Altruist Lawyers Sepakat, Penerapan Putusan MK No. 23/2021 Harus Tegas dan Terbatas
Terbaru

Altruist Lawyers Sepakat, Penerapan Putusan MK No. 23/2021 Harus Tegas dan Terbatas

Penerbitan Putusan MK No. 23/2021 membawa sejumlah perubahan dalam mekanisme kepailitan dan PKPU, salah satunya: terbukanya upaya hukum kasasi terhadap putusan PKPU.

Tim Publikasi Hukumonline
Bacaan 9 Menit

 

Konsekuensi Putusan MK No. 23/2021

Hukumonline.comPartner Altruist Lawyers, Febryan R. Yusuf, Bobby C. Manurung, dan Bosni G. Wibowo. Foto: istimewa.

 

Menanggapi Putusan MK No. 23/2021, tidak dapat dimungkiri terdapat berbagai ragam pendapat, baik pro maupun kontra.

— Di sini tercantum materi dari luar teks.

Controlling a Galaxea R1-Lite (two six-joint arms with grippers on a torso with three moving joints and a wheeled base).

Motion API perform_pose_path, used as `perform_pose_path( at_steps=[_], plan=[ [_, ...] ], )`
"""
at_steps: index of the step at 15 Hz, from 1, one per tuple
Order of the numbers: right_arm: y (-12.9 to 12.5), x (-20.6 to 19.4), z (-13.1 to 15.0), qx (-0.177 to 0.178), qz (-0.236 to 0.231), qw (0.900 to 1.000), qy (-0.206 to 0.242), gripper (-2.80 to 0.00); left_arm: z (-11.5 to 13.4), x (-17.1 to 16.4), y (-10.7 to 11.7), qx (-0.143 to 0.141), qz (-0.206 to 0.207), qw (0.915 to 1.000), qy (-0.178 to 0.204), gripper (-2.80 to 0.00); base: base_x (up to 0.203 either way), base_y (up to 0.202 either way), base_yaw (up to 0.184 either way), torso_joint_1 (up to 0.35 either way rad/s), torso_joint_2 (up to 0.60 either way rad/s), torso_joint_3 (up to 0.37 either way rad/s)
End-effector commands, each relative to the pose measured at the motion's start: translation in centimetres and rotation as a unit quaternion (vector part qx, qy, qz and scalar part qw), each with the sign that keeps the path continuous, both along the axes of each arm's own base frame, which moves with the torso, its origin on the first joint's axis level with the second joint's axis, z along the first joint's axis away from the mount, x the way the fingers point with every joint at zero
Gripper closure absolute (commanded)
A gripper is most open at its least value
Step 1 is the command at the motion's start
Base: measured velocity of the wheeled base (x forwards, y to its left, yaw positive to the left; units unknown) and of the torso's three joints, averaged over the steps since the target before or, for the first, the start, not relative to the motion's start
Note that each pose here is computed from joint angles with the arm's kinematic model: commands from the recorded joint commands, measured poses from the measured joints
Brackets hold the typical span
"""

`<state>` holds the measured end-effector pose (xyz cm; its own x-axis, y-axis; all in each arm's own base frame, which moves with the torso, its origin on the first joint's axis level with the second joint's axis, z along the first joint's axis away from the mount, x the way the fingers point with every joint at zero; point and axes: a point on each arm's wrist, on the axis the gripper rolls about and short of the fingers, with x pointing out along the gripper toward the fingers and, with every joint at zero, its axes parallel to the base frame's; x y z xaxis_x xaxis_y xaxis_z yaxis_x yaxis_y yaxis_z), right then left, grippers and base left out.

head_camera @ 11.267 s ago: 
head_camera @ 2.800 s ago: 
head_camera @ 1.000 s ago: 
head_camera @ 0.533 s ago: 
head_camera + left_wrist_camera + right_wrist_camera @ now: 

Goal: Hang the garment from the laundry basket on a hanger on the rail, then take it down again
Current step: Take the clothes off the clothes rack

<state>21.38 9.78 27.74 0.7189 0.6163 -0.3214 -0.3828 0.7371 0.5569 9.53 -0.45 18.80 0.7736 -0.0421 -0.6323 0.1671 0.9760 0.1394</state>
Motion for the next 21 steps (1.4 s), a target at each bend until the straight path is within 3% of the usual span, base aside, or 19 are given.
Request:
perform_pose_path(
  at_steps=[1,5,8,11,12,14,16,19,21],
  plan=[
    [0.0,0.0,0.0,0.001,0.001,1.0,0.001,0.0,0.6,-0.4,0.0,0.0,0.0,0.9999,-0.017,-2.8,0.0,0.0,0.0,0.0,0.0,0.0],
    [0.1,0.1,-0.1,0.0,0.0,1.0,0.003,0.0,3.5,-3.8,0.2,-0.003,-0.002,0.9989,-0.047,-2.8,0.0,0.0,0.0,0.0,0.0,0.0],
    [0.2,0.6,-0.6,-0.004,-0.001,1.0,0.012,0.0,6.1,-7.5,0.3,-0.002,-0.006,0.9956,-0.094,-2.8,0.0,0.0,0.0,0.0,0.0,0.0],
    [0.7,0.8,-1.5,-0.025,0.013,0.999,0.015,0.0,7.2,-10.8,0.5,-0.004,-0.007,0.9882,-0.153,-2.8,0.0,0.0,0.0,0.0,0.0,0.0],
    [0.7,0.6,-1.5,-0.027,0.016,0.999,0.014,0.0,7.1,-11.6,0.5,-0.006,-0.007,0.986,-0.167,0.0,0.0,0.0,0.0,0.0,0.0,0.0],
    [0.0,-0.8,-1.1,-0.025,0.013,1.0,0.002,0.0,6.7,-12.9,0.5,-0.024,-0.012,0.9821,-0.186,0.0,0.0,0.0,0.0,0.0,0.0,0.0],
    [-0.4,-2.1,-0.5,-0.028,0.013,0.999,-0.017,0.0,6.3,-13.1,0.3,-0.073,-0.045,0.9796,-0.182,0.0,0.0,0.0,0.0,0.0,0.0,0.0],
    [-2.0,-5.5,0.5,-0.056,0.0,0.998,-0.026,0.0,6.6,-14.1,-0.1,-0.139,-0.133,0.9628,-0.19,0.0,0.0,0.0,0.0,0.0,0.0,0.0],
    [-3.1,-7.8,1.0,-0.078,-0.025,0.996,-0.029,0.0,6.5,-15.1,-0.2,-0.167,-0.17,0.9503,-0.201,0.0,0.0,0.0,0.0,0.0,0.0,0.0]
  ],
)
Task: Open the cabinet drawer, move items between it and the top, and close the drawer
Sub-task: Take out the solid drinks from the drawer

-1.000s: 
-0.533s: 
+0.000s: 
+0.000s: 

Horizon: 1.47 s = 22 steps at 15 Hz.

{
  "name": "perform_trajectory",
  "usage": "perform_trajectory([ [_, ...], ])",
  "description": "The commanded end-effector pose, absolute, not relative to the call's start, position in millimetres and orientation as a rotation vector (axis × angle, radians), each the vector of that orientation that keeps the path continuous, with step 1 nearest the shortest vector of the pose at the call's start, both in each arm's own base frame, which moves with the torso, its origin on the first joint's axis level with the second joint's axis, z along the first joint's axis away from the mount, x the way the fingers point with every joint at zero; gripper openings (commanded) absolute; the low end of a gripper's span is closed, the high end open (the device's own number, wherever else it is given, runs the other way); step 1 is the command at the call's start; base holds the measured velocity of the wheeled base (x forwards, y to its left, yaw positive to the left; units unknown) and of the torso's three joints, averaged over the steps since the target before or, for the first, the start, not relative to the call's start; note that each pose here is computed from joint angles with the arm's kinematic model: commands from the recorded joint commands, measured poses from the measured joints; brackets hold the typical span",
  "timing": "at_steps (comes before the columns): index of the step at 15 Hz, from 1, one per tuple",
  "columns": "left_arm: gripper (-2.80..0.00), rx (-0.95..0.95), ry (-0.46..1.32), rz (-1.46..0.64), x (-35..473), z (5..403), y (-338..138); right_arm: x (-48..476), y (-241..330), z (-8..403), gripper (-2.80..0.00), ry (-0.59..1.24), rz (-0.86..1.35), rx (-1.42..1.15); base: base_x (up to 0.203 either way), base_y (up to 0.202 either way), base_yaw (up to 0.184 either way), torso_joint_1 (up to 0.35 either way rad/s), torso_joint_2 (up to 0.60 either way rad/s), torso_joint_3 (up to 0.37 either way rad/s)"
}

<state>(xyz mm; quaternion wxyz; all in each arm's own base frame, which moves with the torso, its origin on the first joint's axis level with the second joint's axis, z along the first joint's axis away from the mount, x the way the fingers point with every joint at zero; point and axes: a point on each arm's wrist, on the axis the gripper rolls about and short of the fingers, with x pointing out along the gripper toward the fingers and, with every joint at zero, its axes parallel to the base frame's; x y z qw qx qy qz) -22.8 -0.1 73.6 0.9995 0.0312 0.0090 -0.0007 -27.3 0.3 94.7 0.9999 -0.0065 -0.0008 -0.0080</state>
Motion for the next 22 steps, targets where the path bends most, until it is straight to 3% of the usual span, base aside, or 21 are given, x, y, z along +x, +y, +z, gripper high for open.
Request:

Secara prinsip, pro-kontra ini mendasar pada pertentangan antara asas keadilan; asas kepastian; serta asas maupun roh yang terkandung dalam UU K-PKPU.

 

Partner Altruist Lawyers, Febryan Reza Yusuf, S.H. menilai, akan ada konsekuensi positif maupun negatif dari pemberlakuan setiap ketentuan. Secara umum, konsekuensi positif dari Putusan MK No. 23/2021 adalah terjaminnya keseimbangan kepentingan antara para kreditur dan debitur. Terbukanya upaya hukum kasasi terhadap Putusan PKPU, secara yuridis-formil juga menjamin pengawasan terhadap Putusan Pengadilan Niaga, sehingga menjamin putusan yang objektif, jelas, dapat dimengerti, serta konsisten dengan penalaran hukum yang sistematis maupun putusan yang dapat dipertanggungjawabkan.

 

“Hal ini karena Putusan PKPU yang diperiksa dan diputus oleh Pengadilan Niaga dapat diperiksa pada tingkat kasasi oleh Mahkamah Agung sebagai badan yang melakukan pengawasan tertinggi terhadap setiap penyelenggaraan peradilan,” kata Febryan.

 

Seperti dua sisi koin, ada pula dampak negatif yang muncul. Bagaimanapun, tidak tegas dan terbatasnya penerapan ketentuan upaya hukum terhadap Putusan PKPU pasca Putusan MK No. 23/2021 akan mencederai jiwa UU K-PKPU itu sendiri. Beberapa konsekuensi yang mungkin muncul, di antaranya tidak adanya keseimbangan kepentingan antara debitur dan kreditur; proses PKPU yang berlarut-larut tidak mencerminkan peradilan cepat; serta tawaran perdamaian yang telah disepakati menjadi tidak mengikat semua pihak sehingga terjadi ketidakpastian.

 

Oleh karenanya, baik itu pihak debitur maupun kreditur sebagai pengusaha, dituntut untuk sama-sama beriktikad baik, sehingga kepentingan dari pihak debitur (terkait dengan keberlangsungan usaha) dan kreditur (pembayaran piutang-piutangnya) dapat sama-sama terpenuhi secara adil dan seimbang.

 

Penerapan Tegas dan Terbatas

Meski koreksi terhadap ketentuan Pasal Pasal 235 ayat (1) dan Pasal 293 ayat (1) sebagaimana termuat dalam Putusan MK No. 23/2021 sudah cukup tepat, pada praktiknya, tidak menutup kemungkinan akan terjadi perbedaan implementasi dan penafsiran atas perubahan. Hal ini disampaikan oleh salah satu Partner Altruist Lawyers, Bobby C. Manurung, S.H., M.H. Mengacu pada kedua rekannya, ia pun sepakat, salah satu upaya untuk mengontrol risiko adalah penerapan ketentuan yang harus tegas dan terbatas.

 

Pada dasarnya, Majelis Hakim memang berupaya untuk melakukan kontrol atas iktikad baik kreditur, tetapi, tetap perlu adanya kontrol untuk mencegah iktikad para debitur yang tidak ingin bertanggung jawab atas kewajibannya. Kontrol ini dapat diterapkan ke dalam berbagai ketentuan, di mana para pihak dituntut untuk menghargai hal-hal yang sudah menjadi kesepakatan selama proses PKPU.